DIRECTIONS FOR THIS TASK:
Search the records for "Trace" and copy each line that holds it.

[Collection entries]
◇ ◇ ◇ ◇ ◇ ◇ ◇

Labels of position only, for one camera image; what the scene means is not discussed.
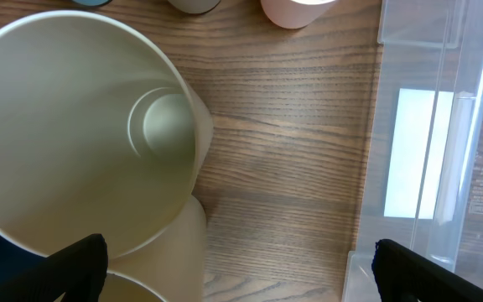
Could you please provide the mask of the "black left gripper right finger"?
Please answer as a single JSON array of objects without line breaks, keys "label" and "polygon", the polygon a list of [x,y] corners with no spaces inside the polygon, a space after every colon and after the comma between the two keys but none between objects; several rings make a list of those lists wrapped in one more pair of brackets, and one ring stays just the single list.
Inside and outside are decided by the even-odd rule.
[{"label": "black left gripper right finger", "polygon": [[382,302],[483,302],[483,289],[391,239],[376,242],[371,270]]}]

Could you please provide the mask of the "small pink cup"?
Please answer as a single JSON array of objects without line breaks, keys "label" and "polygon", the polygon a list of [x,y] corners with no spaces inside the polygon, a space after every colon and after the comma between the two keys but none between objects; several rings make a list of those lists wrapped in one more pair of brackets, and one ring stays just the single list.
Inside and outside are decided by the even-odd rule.
[{"label": "small pink cup", "polygon": [[263,12],[277,26],[301,29],[325,13],[335,0],[261,0]]}]

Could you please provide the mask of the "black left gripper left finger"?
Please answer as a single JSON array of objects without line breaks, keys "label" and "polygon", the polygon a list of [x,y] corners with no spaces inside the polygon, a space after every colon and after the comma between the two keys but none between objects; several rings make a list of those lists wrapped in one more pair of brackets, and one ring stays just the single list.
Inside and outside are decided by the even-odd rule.
[{"label": "black left gripper left finger", "polygon": [[0,284],[0,301],[98,301],[108,265],[107,244],[91,234]]}]

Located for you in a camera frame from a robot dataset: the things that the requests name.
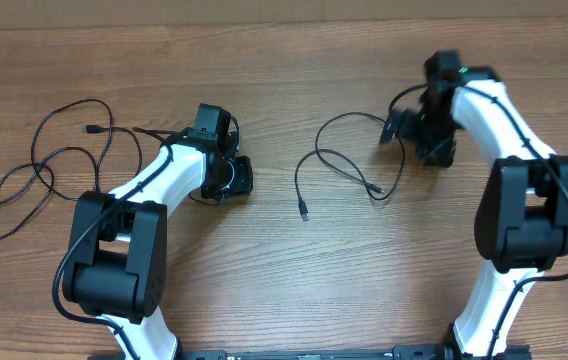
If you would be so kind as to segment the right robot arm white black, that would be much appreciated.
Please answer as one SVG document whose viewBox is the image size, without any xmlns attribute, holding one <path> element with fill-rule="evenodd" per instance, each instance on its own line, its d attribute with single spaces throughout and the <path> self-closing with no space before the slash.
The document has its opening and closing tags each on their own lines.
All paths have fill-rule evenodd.
<svg viewBox="0 0 568 360">
<path fill-rule="evenodd" d="M 490 167 L 475 220 L 483 261 L 469 300 L 441 345 L 397 345 L 396 359 L 529 359 L 507 343 L 537 283 L 568 279 L 568 156 L 527 125 L 489 66 L 466 67 L 455 50 L 424 63 L 419 111 L 389 109 L 380 143 L 412 143 L 427 166 L 447 168 L 455 134 L 469 133 Z"/>
</svg>

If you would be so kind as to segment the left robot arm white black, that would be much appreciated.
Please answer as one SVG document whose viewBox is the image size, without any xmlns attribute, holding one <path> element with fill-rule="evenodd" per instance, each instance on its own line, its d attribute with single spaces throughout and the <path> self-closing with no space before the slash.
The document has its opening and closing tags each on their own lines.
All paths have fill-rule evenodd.
<svg viewBox="0 0 568 360">
<path fill-rule="evenodd" d="M 209 206 L 249 194 L 253 173 L 239 153 L 237 119 L 219 106 L 200 104 L 191 127 L 149 134 L 160 142 L 153 162 L 126 184 L 77 201 L 52 299 L 65 318 L 108 327 L 122 359 L 180 359 L 181 342 L 160 309 L 168 219 L 195 192 Z"/>
</svg>

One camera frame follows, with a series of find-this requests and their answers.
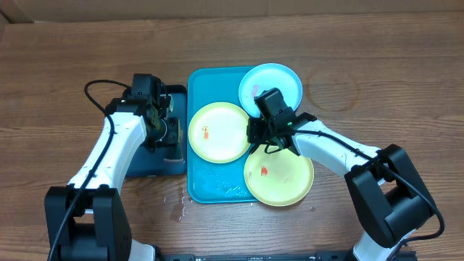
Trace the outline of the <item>green dish sponge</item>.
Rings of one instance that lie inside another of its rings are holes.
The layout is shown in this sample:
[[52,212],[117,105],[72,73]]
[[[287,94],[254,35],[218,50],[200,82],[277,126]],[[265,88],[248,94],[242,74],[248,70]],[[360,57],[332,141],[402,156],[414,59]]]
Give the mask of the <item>green dish sponge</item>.
[[165,147],[164,161],[166,162],[182,162],[183,150],[181,145]]

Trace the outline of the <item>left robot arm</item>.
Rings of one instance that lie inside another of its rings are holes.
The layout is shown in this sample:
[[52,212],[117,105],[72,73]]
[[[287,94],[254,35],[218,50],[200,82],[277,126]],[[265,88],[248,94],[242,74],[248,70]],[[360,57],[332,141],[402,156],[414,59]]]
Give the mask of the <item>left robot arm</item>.
[[185,127],[183,94],[113,99],[82,168],[46,193],[49,260],[161,260],[156,246],[133,239],[120,192],[126,177],[184,173]]

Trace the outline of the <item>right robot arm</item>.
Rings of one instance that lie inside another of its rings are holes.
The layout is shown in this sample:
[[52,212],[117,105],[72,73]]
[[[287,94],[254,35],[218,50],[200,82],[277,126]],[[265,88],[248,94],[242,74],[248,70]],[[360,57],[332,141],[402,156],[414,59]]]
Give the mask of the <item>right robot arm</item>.
[[435,239],[445,222],[406,151],[395,144],[366,146],[327,128],[315,116],[292,108],[251,117],[246,130],[253,150],[275,146],[319,162],[346,182],[361,239],[346,260],[414,260],[400,249],[411,241]]

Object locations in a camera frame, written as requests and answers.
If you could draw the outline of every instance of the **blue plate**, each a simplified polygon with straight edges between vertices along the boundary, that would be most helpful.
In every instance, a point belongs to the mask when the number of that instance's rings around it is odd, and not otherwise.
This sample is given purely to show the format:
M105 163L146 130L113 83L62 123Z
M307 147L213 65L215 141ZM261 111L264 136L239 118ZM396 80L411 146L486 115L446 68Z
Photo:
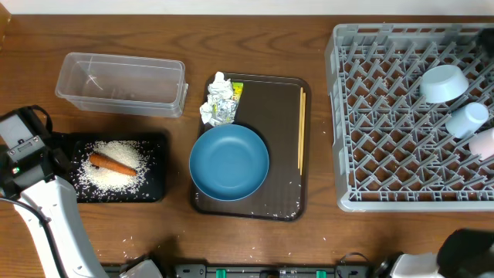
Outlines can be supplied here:
M189 160L191 176L207 196L236 201L261 186L269 170L268 150L247 127L226 124L199 137Z

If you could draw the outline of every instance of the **white cup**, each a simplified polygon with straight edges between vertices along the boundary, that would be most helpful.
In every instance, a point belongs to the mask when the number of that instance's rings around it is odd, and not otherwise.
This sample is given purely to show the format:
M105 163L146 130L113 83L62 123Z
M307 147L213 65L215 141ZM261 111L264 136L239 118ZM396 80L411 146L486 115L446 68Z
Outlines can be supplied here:
M481 161L492 157L494 155L494 128L477 134L470 140L469 147L472 154L480 154Z
M420 94L428 103L444 103L459 97L469 88L469 80L453 65L436 66L422 75Z
M484 104L469 103L451 116L446 122L446 130L461 139L474 134L489 119L489 110Z

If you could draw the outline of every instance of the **wooden table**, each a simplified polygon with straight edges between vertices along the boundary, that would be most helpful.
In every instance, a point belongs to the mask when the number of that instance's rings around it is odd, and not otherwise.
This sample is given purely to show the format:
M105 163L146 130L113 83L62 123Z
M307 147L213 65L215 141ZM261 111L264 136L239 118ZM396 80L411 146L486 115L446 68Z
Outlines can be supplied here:
M0 113L38 104L60 132L164 131L171 143L167 197L155 204L82 204L102 263L154 252L163 263L332 264L348 252L377 262L402 250L436 252L461 227L494 230L494 214L346 213L336 205L332 119L323 52L348 22L494 22L493 18L390 16L14 15L0 53ZM178 119L82 112L55 96L67 53L177 59L190 84ZM200 215L188 202L188 156L207 78L218 70L298 76L312 91L308 207L294 223ZM0 276L42 277L36 249L11 205L0 204Z

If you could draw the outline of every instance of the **chopstick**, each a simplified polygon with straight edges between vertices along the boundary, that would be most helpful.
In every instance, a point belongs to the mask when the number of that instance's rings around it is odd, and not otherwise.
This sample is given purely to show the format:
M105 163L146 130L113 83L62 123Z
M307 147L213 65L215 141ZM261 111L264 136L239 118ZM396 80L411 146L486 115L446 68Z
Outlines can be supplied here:
M298 152L298 165L297 169L300 169L300 143L302 142L302 107L303 107L303 88L300 87L300 110L299 110L299 152Z
M302 143L300 144L300 175L302 175L302 169L303 169L303 140L304 140L304 133L306 129L306 94L303 93L302 95L302 133L300 137L302 138Z

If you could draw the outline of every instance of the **orange carrot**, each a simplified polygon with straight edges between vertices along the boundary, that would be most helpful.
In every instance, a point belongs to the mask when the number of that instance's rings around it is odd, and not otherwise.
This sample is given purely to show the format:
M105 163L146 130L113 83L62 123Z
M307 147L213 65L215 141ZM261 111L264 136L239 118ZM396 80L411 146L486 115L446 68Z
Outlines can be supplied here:
M98 167L103 167L111 171L115 171L124 175L137 175L137 172L121 163L118 163L111 158L106 158L100 154L91 154L90 162Z

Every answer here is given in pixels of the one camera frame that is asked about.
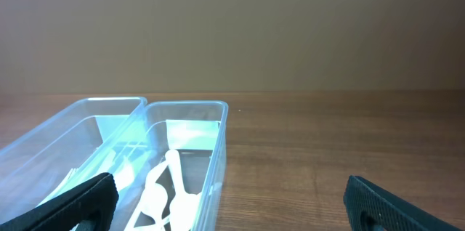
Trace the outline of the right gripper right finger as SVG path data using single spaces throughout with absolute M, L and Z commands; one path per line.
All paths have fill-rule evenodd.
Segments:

◇ ◇ ◇ ◇ ◇ ◇ ◇

TASK RESULT:
Trace the outline of the <item>green dish sponge</item>.
Trace the outline of the <item>left robot arm</item>.
Trace the outline of the <item>right robot arm</item>.
Trace the outline of the right gripper right finger as SVG path data using single spaces throughout with absolute M, L and Z commands; one path per line.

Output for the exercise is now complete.